Türkiye'nin en iyi haber sitesi
ENGİN ARDIÇ

Kılıçdaroğlu bir ananın kuzusu

Kılıçdaroğlu "kurt gibi" bekliyormuş... Deniz Baykal öyle diyor. Belediye seçimlerinden önce de "Allah kimseyi Kemal Bey'in eline düşürmesin" demişti, duası kabul olundu, İstanbullu kurtuldu.
Neden mi kurtuldu? Büyük fiyaskolardan, büyük hayal kırıklıklarından, büyük beceriksizliklerden, belki de büyük skandallardan...
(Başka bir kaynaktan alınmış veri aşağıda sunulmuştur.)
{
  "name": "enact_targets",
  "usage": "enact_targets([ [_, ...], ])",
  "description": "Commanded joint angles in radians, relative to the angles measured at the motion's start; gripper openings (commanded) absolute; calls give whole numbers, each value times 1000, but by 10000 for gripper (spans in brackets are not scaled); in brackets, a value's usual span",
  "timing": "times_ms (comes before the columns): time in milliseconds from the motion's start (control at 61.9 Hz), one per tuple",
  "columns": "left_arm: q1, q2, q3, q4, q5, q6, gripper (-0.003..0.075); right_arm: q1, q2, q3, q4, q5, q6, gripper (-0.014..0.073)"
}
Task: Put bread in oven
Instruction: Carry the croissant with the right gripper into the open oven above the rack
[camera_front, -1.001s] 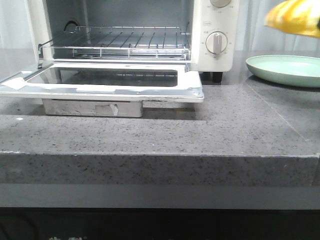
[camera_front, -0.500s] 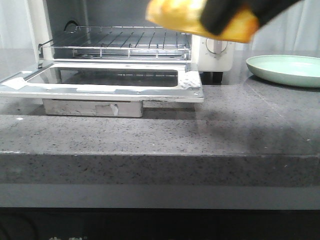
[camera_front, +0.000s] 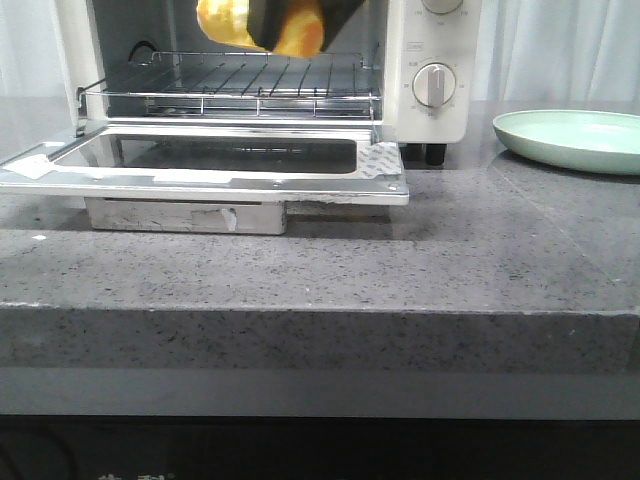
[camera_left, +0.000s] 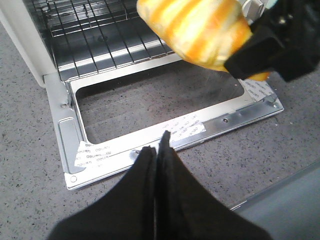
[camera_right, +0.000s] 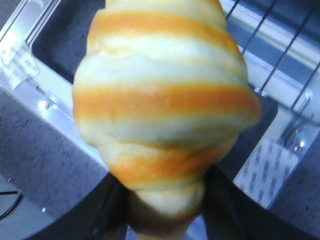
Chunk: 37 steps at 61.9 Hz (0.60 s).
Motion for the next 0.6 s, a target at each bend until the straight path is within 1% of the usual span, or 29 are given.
enact_targets([
  [0,-4,-11,-27,9,-72,-9,-18,-1,29,-143,-71,-1,17,55],
  [113,-4,-11,-27,9,-72,-9,-18,-1,119,-265,-130,18,21,55],
  [274,-4,-11,-27,9,-72,-9,-18,-6,222,-400,-255,64,21,55],
  [355,-4,-11,-27,9,-72,-9,-18,-6,244,-427,-288,70,21,55],
  [581,-4,-11,-27,9,-72,-9,-18,-7,247,-429,-297,20,20,55],
])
Kılıçdaroğlu, şimdi bir kurt gibi, hükümetin değişmesini, Erdoğan'ın başbakanlıktan "düşmesini" bekliyormuş. Elinde yolsuzluk dosyaları varmış, Deniz Baykal başbakan olunca kendisi de o dosyaları açacak, Erdoğan'ı Yüce Divan'a çıkaracak, içeri tıktıracakmış.
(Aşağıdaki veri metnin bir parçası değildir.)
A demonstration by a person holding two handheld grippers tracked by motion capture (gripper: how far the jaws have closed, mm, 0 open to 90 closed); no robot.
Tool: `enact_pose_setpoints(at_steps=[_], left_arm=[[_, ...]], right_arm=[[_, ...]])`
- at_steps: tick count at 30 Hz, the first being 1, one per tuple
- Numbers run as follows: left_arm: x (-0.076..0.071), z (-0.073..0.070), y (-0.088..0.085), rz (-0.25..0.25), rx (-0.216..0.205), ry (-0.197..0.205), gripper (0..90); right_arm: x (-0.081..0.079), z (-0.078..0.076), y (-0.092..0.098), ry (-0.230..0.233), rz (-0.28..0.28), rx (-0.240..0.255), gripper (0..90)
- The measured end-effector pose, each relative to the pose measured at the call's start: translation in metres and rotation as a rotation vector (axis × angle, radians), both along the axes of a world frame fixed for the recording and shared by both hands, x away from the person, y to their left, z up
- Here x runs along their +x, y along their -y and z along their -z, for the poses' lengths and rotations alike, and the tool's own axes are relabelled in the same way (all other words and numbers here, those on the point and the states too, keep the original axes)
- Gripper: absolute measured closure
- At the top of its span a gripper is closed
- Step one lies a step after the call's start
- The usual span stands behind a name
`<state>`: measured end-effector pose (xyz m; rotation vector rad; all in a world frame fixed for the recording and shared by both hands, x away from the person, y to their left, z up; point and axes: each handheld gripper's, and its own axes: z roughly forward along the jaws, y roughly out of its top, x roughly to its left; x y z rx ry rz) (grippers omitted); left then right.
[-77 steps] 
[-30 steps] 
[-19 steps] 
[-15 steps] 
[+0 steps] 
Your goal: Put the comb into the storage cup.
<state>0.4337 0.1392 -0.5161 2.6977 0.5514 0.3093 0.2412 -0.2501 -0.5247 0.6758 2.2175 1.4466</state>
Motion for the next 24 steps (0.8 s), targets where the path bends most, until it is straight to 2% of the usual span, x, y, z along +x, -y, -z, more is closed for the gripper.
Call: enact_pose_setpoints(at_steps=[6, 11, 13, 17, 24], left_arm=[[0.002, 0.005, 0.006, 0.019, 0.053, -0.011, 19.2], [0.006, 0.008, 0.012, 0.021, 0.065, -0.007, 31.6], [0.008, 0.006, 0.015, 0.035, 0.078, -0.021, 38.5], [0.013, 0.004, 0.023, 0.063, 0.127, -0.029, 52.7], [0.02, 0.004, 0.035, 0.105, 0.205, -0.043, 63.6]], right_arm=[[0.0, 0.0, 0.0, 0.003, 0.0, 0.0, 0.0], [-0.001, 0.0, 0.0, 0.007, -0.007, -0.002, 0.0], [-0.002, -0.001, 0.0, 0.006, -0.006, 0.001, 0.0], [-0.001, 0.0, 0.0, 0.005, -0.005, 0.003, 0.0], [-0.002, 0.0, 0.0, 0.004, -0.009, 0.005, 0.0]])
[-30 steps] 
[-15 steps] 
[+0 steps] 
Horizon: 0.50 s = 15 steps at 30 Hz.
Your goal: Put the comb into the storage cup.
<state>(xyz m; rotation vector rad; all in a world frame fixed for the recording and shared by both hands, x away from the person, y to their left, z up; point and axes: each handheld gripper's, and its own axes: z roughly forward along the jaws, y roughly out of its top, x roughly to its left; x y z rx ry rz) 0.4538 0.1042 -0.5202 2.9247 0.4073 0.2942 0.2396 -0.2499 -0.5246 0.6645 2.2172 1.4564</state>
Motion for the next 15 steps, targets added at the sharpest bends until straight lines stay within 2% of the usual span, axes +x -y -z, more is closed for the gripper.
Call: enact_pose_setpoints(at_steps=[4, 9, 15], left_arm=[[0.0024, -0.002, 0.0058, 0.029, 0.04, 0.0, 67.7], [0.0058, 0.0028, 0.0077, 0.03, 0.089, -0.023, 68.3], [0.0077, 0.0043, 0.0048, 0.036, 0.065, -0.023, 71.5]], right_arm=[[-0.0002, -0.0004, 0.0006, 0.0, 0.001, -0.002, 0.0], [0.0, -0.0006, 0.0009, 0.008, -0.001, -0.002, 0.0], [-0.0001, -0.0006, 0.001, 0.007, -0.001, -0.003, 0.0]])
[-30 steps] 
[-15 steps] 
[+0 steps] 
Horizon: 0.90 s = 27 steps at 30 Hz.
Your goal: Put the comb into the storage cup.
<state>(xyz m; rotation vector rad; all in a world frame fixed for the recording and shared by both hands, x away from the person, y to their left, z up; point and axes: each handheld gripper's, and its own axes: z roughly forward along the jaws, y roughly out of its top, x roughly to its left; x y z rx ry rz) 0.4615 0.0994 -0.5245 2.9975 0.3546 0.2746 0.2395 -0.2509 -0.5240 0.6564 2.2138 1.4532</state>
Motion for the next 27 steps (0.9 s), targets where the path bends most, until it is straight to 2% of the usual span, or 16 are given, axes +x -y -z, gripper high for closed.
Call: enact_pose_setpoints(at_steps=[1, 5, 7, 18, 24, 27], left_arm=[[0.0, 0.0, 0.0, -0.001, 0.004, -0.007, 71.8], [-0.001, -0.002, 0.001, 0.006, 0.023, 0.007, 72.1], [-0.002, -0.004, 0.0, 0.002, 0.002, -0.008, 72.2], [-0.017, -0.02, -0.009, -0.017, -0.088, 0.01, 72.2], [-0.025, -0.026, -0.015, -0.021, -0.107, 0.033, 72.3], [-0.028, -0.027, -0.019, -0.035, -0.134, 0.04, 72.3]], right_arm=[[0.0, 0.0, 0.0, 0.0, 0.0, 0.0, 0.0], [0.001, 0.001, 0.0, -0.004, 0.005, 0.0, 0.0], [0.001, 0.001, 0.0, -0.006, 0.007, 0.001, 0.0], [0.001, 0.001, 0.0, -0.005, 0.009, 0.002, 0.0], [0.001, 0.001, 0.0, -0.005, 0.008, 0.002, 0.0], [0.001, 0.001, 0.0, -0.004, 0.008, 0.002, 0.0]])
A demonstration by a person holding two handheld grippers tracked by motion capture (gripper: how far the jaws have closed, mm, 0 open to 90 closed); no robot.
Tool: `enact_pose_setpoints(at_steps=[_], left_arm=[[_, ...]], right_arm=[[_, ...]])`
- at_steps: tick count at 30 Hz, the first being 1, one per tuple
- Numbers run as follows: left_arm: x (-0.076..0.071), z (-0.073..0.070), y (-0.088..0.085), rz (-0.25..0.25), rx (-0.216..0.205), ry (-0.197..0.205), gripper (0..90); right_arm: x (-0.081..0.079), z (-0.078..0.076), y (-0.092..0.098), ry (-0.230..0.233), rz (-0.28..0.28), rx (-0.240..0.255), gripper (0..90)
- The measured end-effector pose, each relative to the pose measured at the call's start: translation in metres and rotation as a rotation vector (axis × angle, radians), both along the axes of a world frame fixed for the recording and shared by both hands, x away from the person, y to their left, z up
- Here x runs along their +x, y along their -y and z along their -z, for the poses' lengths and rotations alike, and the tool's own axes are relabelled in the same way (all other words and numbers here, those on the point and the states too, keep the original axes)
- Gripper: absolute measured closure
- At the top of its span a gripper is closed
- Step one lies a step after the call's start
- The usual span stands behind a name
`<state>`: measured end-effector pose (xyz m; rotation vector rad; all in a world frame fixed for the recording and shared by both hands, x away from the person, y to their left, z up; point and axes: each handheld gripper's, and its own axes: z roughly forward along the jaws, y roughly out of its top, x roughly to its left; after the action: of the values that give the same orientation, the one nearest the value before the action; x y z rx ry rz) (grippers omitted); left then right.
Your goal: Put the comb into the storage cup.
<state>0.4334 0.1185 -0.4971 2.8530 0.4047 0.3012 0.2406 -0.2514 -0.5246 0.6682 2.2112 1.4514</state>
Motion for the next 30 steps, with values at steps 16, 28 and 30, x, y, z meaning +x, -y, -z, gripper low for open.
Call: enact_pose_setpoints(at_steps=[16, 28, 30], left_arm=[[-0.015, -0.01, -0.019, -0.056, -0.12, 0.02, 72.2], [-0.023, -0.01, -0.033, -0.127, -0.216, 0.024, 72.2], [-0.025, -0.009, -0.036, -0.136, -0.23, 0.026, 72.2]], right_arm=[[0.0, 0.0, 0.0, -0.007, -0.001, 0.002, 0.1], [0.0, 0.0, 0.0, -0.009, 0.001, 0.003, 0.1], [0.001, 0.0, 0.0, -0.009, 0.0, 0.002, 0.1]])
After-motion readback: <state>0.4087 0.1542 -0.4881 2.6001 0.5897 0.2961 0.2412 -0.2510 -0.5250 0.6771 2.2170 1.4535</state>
"Mustafa ağabeyi" maliye bakanlığını ona kolay kolay kaptırmayacağına göre, ancak bunu bekliyor.
Biz de "çalışma bakanlığı" falan beklemesini isterdik, uzmanlık alanı SSK olduğuna göre... Tövbe, artık SGK mı diyorlar?
Hani bu adamlar "solcu" falan ya, koltuğunun altında birtakım dosyalar olacaktı, sosyal güvenlik sistemini düzeltecek, emekliyi, işçiyi rahatlatacak, onları artık ezdirmeyecek, onların haklarını düzenleyecek "projeler" falan... Öyle bir hava estirecekti ki "garibanın" umudu olacaktı...
Böyle bir şey yok. Belediyeciliğin b'siyle uzaktan yakından ilgisi olmadığından, altı ay önce İstanbul'a yönelik bir hazırlığı da yoktu. Basının baskısıyla aday gösterilince kendisi de şaşırmıştı.
"Her kadına ayda iki yüz lira vereceğim" gibi, en yeteneksiz solcunun bile gülüp geçeceği birtakım balonlar dışında... Belki de altı yüz liradır, tam hatırlamıyorum.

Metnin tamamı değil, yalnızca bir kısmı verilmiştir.